_INSTRUCTIONS FOR THE TASK_
Filter the material, keeping only lines with the word "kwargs".

**** DATA TO USE

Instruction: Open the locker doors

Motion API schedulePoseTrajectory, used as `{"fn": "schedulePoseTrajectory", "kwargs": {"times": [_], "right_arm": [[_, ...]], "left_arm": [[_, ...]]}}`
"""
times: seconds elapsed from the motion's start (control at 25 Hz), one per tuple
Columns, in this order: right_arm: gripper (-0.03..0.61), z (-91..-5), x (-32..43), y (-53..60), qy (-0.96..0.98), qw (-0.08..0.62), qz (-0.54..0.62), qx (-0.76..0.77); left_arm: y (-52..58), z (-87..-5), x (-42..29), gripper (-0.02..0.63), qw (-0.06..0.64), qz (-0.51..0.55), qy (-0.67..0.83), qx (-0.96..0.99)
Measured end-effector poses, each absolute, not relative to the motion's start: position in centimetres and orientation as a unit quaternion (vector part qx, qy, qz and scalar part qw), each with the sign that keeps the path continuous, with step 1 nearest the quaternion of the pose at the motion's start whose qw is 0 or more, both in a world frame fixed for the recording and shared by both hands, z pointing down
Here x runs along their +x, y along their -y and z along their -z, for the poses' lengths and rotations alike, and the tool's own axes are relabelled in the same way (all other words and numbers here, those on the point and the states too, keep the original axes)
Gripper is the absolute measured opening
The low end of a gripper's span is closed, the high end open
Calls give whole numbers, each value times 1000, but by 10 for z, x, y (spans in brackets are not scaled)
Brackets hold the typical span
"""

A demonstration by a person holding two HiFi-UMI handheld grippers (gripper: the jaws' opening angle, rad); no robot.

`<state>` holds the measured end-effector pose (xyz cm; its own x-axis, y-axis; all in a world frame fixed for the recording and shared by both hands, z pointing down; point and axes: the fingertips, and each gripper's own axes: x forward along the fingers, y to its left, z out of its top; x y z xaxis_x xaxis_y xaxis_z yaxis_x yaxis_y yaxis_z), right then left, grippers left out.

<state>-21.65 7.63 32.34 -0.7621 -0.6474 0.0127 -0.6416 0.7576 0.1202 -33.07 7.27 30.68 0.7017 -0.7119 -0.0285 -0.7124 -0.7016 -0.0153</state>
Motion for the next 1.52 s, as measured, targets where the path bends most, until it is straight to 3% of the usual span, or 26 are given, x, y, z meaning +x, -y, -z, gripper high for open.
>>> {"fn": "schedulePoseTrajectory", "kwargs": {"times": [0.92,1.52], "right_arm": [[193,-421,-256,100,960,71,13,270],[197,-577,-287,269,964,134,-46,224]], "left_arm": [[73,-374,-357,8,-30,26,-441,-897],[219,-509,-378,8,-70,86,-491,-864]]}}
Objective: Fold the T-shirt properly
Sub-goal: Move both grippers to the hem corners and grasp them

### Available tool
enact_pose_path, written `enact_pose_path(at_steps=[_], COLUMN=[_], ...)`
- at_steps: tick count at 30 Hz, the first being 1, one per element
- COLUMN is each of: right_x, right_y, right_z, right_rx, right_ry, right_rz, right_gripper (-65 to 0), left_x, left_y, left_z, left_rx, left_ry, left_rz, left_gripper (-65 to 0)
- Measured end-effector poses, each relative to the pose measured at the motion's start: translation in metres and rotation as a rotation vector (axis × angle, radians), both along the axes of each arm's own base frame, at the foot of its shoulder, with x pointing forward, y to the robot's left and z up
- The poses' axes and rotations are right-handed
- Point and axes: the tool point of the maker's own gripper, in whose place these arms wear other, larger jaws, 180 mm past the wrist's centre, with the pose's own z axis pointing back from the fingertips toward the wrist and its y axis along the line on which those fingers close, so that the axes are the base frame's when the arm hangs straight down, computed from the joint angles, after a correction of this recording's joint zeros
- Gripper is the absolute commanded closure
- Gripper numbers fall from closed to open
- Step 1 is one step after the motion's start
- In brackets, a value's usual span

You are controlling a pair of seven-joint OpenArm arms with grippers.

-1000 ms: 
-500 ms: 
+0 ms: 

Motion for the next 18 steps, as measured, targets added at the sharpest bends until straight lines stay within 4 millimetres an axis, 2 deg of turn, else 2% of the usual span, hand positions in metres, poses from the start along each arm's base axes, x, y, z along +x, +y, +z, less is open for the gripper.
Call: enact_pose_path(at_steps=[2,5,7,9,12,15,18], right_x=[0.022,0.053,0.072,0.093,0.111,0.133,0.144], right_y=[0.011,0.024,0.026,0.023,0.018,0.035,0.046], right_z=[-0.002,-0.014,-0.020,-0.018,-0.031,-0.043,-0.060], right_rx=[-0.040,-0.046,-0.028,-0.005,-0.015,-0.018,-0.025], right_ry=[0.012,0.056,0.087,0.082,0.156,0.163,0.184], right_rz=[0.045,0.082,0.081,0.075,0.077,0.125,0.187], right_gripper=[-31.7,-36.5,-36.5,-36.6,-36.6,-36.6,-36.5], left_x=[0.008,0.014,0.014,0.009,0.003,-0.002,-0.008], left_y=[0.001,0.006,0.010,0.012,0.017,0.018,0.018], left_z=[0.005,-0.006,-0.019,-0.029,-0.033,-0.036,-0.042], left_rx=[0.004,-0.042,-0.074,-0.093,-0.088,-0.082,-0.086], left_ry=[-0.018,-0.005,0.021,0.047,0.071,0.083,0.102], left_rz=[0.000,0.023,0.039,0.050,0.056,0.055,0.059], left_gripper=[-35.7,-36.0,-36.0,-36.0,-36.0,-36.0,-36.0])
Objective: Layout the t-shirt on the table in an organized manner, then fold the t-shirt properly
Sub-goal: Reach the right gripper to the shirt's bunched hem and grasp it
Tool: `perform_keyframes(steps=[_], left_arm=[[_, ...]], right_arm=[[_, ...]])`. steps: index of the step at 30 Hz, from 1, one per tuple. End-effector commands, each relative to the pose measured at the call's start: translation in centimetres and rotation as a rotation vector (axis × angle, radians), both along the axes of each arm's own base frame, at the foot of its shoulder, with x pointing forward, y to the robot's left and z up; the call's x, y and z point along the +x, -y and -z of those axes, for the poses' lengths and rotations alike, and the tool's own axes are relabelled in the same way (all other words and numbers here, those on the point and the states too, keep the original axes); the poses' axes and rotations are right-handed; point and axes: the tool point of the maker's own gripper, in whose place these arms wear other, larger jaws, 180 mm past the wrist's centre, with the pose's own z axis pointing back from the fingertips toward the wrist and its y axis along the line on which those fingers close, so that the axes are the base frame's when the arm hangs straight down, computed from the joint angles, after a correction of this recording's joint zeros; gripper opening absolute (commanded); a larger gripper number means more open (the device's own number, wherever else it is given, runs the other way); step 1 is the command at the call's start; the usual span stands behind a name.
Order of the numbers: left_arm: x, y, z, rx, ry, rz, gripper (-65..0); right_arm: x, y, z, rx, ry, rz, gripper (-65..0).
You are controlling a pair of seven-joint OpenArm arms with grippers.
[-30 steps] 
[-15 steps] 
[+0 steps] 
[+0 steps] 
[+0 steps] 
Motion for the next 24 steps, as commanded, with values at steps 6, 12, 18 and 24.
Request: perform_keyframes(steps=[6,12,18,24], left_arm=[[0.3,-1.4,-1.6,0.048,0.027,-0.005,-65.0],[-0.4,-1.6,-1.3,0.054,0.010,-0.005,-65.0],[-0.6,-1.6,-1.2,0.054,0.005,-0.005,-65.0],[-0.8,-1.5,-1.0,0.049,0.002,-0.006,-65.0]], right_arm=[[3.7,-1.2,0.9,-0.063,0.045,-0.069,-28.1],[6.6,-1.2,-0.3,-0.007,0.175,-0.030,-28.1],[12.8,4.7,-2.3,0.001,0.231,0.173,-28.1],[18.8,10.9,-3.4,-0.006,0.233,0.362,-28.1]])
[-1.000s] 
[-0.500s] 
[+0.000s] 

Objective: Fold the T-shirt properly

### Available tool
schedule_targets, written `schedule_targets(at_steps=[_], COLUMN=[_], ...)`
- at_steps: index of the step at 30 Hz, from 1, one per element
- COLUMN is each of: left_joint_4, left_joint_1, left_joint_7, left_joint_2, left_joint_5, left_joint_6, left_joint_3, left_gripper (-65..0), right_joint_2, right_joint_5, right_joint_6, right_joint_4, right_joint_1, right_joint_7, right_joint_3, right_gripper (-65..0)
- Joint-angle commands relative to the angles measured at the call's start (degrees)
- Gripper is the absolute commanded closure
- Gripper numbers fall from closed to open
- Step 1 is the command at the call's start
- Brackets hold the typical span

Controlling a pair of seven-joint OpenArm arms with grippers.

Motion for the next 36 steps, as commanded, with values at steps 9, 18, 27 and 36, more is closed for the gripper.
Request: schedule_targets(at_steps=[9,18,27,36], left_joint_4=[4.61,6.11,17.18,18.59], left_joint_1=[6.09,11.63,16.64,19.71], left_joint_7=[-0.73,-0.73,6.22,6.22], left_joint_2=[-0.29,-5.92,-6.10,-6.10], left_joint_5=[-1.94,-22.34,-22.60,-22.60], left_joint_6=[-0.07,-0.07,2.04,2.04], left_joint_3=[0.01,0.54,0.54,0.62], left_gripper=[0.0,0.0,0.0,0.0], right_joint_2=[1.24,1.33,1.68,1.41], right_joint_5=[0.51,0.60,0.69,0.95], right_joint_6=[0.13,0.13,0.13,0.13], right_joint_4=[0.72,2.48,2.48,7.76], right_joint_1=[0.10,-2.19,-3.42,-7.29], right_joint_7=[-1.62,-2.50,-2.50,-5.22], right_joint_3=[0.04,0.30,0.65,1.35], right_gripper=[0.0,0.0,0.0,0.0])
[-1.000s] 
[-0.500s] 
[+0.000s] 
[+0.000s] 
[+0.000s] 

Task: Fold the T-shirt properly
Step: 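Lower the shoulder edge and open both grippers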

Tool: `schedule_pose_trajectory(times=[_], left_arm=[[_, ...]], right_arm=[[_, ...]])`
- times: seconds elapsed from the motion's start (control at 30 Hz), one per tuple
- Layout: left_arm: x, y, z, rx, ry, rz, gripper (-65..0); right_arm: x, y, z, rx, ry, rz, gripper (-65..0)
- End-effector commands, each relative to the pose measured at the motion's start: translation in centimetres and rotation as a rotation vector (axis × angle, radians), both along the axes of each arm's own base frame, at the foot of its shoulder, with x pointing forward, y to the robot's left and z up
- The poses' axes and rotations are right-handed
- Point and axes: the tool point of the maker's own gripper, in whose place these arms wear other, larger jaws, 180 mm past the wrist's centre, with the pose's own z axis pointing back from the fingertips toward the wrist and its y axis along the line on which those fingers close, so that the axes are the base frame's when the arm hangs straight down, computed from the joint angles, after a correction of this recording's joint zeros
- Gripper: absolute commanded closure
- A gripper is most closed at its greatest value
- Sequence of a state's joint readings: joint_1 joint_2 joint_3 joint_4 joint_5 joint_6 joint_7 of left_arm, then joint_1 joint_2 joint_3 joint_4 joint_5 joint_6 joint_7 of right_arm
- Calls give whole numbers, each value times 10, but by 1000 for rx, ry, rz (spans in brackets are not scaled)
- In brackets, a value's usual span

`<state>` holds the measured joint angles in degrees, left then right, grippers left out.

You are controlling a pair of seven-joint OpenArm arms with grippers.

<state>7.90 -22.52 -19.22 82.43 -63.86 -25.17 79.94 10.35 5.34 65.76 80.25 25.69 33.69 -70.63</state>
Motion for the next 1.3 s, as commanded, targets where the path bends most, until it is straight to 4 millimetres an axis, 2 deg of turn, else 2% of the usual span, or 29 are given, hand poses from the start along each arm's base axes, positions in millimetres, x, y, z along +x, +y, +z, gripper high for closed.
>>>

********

_ANSWER FOR THE TASK_
Motion API schedulePoseTrajectory, used as `{"fn": "schedulePoseTrajectory", "kwargs": {"times": [_], "right_arm": [[_, ...]], "left_arm": [[_, ...]]}}`
>>> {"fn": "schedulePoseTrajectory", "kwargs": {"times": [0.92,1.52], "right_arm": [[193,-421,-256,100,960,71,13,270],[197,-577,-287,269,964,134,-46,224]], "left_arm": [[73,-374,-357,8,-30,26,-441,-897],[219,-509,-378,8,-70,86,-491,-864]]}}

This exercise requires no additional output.